## [WHAT YOU NEED TO DO]
Look through the listing below and write out exactly the lines from the line with "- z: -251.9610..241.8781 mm" to the line with "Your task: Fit", both included, and no others.

## [EXERCISE DATA]

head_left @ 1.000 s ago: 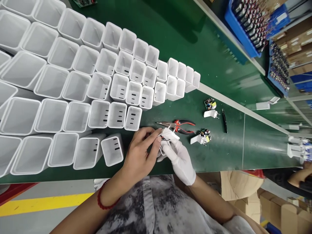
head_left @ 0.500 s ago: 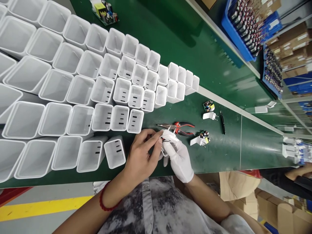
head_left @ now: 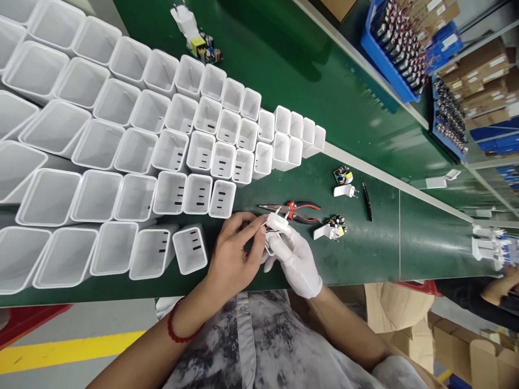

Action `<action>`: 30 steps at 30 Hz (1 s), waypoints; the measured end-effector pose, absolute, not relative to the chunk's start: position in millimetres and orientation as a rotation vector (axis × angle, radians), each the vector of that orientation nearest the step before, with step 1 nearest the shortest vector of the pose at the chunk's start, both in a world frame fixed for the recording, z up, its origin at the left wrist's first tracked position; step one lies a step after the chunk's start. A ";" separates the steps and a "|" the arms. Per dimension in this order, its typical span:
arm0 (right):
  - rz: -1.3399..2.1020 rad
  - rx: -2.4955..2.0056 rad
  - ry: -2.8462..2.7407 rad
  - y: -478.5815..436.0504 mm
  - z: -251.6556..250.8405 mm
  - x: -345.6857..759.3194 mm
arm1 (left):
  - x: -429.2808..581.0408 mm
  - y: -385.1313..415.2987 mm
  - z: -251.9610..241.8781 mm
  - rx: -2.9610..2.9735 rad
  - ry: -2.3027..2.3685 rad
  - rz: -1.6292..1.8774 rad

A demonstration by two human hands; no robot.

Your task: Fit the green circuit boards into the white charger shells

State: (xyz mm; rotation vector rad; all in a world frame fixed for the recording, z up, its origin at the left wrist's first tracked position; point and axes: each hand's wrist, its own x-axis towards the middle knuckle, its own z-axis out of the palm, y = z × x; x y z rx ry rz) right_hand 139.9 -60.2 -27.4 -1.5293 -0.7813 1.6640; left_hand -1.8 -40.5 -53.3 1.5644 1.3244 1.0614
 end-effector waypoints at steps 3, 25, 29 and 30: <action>1.687 -1.503 -0.746 -60.5 -29.0 139.9 | -1.7 -40.7 -53.9 1.559 1.328 1.071; 1.212 -1.621 -1.523 -56.6 -23.9 156.6 | -10.5 -53.2 -36.2 1.505 1.239 0.944; 1.577 -1.366 -0.874 -45.9 -9.6 173.6 | -12.0 -61.7 -19.1 1.443 1.150 1.131; 1.598 -1.318 -0.793 -43.0 -5.7 177.5 | -11.2 -62.9 -17.3 1.439 1.136 1.136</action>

## [EXERCISE RESULT]
  - z: -251.9610..241.8781 mm
  - rx: -2.9610..2.9735 rad
  - ry: -2.3027..2.3685 rad
  - rz: -1.6292..1.8774 rad

A demonstration by two human hands; no robot.

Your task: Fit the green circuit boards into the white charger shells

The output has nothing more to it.